> _Exercise aim_
An exact, complete copy of the lines below is the expected answer.
[Opening Given data section]
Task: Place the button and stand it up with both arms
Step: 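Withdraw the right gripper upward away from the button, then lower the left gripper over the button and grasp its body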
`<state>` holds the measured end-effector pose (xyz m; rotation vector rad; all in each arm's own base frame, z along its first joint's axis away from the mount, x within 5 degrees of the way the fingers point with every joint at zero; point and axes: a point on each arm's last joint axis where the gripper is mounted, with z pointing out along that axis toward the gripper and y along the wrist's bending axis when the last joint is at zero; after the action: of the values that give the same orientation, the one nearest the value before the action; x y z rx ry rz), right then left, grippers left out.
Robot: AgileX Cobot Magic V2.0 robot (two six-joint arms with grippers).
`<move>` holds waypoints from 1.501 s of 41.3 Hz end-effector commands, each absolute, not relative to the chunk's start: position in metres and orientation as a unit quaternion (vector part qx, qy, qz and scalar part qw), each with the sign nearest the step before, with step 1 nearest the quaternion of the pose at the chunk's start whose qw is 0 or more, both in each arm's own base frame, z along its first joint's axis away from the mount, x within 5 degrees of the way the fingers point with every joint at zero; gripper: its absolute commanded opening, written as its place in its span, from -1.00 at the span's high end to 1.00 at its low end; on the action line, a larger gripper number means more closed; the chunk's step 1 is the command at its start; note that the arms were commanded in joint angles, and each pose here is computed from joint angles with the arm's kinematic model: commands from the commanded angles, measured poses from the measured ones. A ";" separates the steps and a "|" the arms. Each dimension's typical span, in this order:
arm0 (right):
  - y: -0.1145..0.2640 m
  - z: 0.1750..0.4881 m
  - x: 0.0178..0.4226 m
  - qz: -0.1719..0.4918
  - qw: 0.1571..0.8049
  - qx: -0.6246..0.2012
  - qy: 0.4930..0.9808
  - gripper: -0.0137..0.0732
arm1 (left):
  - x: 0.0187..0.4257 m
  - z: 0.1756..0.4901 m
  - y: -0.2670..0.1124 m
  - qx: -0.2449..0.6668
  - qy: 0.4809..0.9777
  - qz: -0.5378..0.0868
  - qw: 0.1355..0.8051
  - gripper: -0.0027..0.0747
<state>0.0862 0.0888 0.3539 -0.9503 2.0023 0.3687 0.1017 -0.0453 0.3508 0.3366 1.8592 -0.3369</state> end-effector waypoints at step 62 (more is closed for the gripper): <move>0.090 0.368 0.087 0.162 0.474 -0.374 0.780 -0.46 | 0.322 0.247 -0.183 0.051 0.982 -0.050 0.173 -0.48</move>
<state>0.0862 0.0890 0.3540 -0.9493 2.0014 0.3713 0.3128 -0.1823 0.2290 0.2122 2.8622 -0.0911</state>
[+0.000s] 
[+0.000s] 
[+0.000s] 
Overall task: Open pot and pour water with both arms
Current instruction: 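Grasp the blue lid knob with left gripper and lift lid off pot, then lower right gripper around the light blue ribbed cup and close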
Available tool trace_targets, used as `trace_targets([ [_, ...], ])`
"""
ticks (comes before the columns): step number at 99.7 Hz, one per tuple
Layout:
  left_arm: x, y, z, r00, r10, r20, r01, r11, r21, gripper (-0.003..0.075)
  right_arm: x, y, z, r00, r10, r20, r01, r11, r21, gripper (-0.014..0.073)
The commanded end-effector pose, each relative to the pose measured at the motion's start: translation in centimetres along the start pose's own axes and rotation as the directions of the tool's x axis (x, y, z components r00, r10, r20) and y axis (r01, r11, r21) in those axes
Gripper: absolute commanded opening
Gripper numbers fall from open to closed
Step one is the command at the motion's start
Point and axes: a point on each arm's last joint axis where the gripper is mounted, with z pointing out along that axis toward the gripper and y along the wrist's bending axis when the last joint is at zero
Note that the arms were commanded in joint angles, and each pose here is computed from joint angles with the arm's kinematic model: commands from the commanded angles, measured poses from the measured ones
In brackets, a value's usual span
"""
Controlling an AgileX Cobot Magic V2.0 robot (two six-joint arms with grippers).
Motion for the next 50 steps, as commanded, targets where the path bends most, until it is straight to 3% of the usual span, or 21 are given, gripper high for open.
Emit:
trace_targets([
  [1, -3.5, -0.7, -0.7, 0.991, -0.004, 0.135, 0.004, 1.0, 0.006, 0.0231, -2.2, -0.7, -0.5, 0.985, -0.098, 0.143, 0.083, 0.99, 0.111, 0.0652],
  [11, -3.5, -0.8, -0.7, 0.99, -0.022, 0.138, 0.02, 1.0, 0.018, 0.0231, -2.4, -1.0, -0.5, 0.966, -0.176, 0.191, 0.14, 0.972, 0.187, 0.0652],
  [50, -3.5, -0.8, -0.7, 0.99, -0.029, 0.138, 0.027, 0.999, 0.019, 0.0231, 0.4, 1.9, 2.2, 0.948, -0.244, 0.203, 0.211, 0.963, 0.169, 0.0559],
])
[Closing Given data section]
> _Exercise answer_
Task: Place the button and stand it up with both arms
Step: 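Withdraw the right gripper upward away from the button, then lower the left gripper over the button and grasp its body
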`<state>` holds the measured end-effector pose (xyz m; rotation vector rad; all in each arm's own base frame, z along its first joint's axis away from the mount, x within 5 degrees of the way the fingers point with every joint at zero; point and axes: a point on each arm's last joint axis where the gripper is mounted, with z pointing out along that axis toward the gripper and y along the wrist's bending axis when the last joint is at zero; after the action: of the values that give the same orientation, the one nearest the value before the action; x y z rx ry rz), right then left, grippers left out.
Robot: AgileX Cobot Magic V2.0 robot (two six-joint arms with grippers).
`<move>` holds waypoints from 1.501 s of 41.3 Hz end-effector commands, each absolute, not relative to the chunk's start: position in metres and orientation as a unit quaternion (vector part qx, qy, qz and scalar part qw), each with the sign nearest the step before, with step 1 nearest the quaternion of the pose at the chunk's start whose qw is 0 or more, both in each arm's own base frame, z along its first joint's axis away from the mount, x within 5 degrees of the way the fingers point with every joint at zero; gripper: its absolute commanded opening, written as its place in its span, from -1.00 at the span's high end to 1.00 at its low end; on the action line, a larger gripper number means more closed; the chunk's step 1 is the command at its start; note that the arms were commanded in joint angles, and each pose here is computed from joint angles with the arm's kinematic model: commands from the commanded angles, measured poses from the measured ones. A ";" separates the steps and a "|" the arms. Each dimension's typical span, in this order:
arm0 (right):
  - y: -0.1145..0.2640 m
  - z: 0.1750..0.4881 m
  - x: 0.0178..0.4226 m
  - qz: -0.1719..0.4918
  - qw: 0.1571..0.8049
  - qx: -0.6246..0.2012
  - qy: 0.4930..0.9808
  - gripper: -0.0137..0.0732
arm1 (left):
  - x: 0.0187..0.4257 m
  - z: 0.1756..0.4901 m
  - y: -0.2670..0.1124 m
  - qx: -0.2449..0.6668
  - qy: 0.4809..0.9777
  - qz: -0.5378..0.0868
  - qw: 0.1355..0.8051
  - gripper: -0.0027..0.0747
<state>0.0862 0.0888 0.3539 -0.9503 2.0023 0.3687 0.1017 -0.0453 0.3508 0.3366 1.8592 -0.3369</state> end-effector waypoints at step 62 (more is closed for the gripper): <move>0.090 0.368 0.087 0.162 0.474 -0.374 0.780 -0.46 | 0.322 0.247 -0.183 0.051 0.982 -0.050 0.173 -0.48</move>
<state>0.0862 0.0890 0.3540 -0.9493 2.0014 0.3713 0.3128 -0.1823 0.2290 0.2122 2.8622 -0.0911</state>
[+0.000s] 
[+0.000s] 
[+0.000s] 
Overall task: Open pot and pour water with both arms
Current instruction: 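Grasp the blue lid knob with left gripper and lift lid off pot, then lower right gripper around the light blue ribbed cup and close
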Available tool trace_targets, used as `trace_targets([ [_, ...], ])`
"""
ticks (comes before the columns): step number at 99.7 Hz, one per tuple
Layout:
  left_arm: x, y, z, r00, r10, r20, r01, r11, r21, gripper (-0.003..0.075)
  right_arm: x, y, z, r00, r10, r20, r01, r11, r21, gripper (-0.014..0.073)
The commanded end-effector pose, each relative to the pose measured at the motion's start: translation in centimetres along the start pose's own axes and rotation as the directions of the tool's x axis (x, y, z components r00, r10, r20) and y axis (r01, r11, r21) in those axes
Gripper: absolute commanded opening
Gripper numbers fall from open to closed
Step one is the command at the motion's start
Point and axes: a point on each arm's last joint axis where the gripper is mounted, with z pointing out along that axis toward the gripper and y along the wrist's bending axis when the last joint is at zero
Note that the arms were commanded in joint angles, and each pose here is computed from joint angles with the arm's kinematic model: commands from the commanded angles, measured poses from the measured ones
In brackets, a value's usual span
"""
Controlling an AgileX Cobot Magic V2.0 robot (two six-joint arms with grippers).
Motion for the next 50 steps, as commanded, targets where the path bends most, until it is straight to 3% of the usual span, or 21 are given, gripper high for open.
Emit:
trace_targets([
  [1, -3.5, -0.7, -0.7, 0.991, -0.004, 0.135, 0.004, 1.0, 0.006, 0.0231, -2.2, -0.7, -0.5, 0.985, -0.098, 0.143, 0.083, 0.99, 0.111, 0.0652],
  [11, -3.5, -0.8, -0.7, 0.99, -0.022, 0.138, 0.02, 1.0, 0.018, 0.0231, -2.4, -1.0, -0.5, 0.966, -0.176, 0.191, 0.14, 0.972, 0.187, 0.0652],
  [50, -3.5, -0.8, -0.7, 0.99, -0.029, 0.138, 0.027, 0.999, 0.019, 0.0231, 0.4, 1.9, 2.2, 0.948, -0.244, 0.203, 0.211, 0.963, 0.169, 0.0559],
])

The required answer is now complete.